Arthur Joura

Arthur Joura

Arthur Joura has been the Bonsai Curator at The North Carolina Arboretum, in Asheville, NC, since the inception of the bonsai program in 1992. Joura’s educational background is in fine art. His bonsai education began at The National Bonsai and Penjing Museum in Washington, DC, under the tutelage of Museum Curator Robert “Bonsai Bob” Drechsler and his assistant, Daniel Chiplis. Joura furthered his studies with personal instruction from Japanese American bonsai master Yuji Yoshimura, “The Father of American Bonsai”. Joura was Yoshimura’s last student, and the elder artist’s lasting influence on Joura’s bonsai philosophy cannot be overstated. In 1998 Joura spent one month in Japan as an official student to the Nippon Bonsai Association, a rare educational honor arranged by Dr. John Creech, Director Emeritus of the U.S. National Arboretum. During that time, Susumu Nakamura, President of the Shonan School of Bonsai and a Director of the Nippon Bonsai Association, hosted Joura and provided personal instruction.

Over the course of the past 11 years Joura has built the bonsai program to be one of the NC Arboretum’s strongest components. In 1996 he organized the first Carolina Bonsai Expo, a show featuring the work of bonsai enthusiasts from clubs in North and South Carolina, as well as selected pieces from the Arboretum’s bonsai collection. This initial offering was so successful that it has become an annual event that now showcases bonsai work from 10 different clubs in 5 different states: NC, SC, GA, VA and TN. Under Joura’s continued management the Expo, now in its eighth year, attracts over 3,500 visitors for the 2-day event and is recognized as the premier annual bonsai show of the Southeast.

In 1999 design work began on a garden for the display of the NC Arboretum’s bonsai collection. Joura was charged with the responsibility of writing the concept statement that would guide the design process and then given leadership of the team that worked on the project. The bonsai garden design process lasted three years. Currently under construction, The NC Arboretum’s bonsai garden promises to contribute a new chapter to the ongoing story of bonsai development in the United States. Its final design reflects the same vision of a synthesis of Eastern and Western aesthetic values, focused on the universal appreciation of plants, that has become increasingly evident in Joura’s curatorial work with the Arboretum’s bonsai collection.

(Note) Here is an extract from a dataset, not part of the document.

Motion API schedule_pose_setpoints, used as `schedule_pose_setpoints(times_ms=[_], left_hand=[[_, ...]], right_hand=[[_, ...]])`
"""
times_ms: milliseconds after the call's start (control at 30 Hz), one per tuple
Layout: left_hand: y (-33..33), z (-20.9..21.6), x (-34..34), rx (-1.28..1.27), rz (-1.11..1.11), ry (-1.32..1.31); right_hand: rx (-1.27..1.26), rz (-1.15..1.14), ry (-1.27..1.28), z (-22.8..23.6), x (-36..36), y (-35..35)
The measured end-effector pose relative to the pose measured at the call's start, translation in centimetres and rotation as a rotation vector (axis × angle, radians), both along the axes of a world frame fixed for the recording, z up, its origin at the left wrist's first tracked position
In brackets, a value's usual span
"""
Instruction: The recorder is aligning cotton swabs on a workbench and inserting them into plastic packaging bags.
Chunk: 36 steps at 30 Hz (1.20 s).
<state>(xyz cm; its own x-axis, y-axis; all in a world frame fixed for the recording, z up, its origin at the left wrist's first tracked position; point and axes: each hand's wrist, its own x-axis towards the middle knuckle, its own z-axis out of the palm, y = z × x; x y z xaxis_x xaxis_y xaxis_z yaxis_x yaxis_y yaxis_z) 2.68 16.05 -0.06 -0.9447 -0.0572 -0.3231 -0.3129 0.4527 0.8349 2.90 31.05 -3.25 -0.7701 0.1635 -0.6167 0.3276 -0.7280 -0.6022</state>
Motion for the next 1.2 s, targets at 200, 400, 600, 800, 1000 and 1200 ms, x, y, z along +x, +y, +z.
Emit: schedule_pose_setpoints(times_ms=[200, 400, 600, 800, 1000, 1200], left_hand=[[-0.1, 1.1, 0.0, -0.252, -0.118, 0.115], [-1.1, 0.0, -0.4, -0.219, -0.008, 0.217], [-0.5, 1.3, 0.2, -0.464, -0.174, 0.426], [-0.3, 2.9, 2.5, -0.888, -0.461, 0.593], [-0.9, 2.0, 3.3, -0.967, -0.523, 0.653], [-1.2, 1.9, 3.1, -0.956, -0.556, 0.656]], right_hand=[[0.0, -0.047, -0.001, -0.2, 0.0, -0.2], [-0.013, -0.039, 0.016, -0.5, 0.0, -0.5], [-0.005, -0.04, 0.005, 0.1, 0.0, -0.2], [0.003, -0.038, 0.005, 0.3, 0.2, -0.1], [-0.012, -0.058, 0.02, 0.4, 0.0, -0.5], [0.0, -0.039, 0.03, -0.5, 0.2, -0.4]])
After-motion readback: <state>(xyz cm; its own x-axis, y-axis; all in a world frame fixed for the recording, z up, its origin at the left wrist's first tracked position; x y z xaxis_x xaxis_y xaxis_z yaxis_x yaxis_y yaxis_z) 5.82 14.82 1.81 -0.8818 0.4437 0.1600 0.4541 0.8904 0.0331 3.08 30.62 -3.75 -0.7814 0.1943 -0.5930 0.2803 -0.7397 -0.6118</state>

This statement can sum up Joura’s bonsai philosophy: “At its best, bonsai is living art, expressing in miniature an experience of nature.” In his development of the Arboretum’s collection (which now numbers over 200 specimens, plus many others in production), Joura constantly seeks to forge connections between the art of bonsai and the Arboretum’s mission to promote appreciation of the flora and culture of the Southern Appalachians. He has introduced to bonsai culture more than 50 different species native to western North Carolina, and created several tray landscapes depicting well-known natural sites of the region. Perhaps of even greater significance, the model for the Arboretum’s bonsai plantings as Joura styles them is not the bonsai depicted in books and magazines, but rather the example of nature as represented by the wild trees of the forests and mountain tops of the Blue Ridge region. Joura feels that this is a return to the roots of bonsai as an artistic expression, not of a certain culture, but of an individual’s experience of the natural world around them.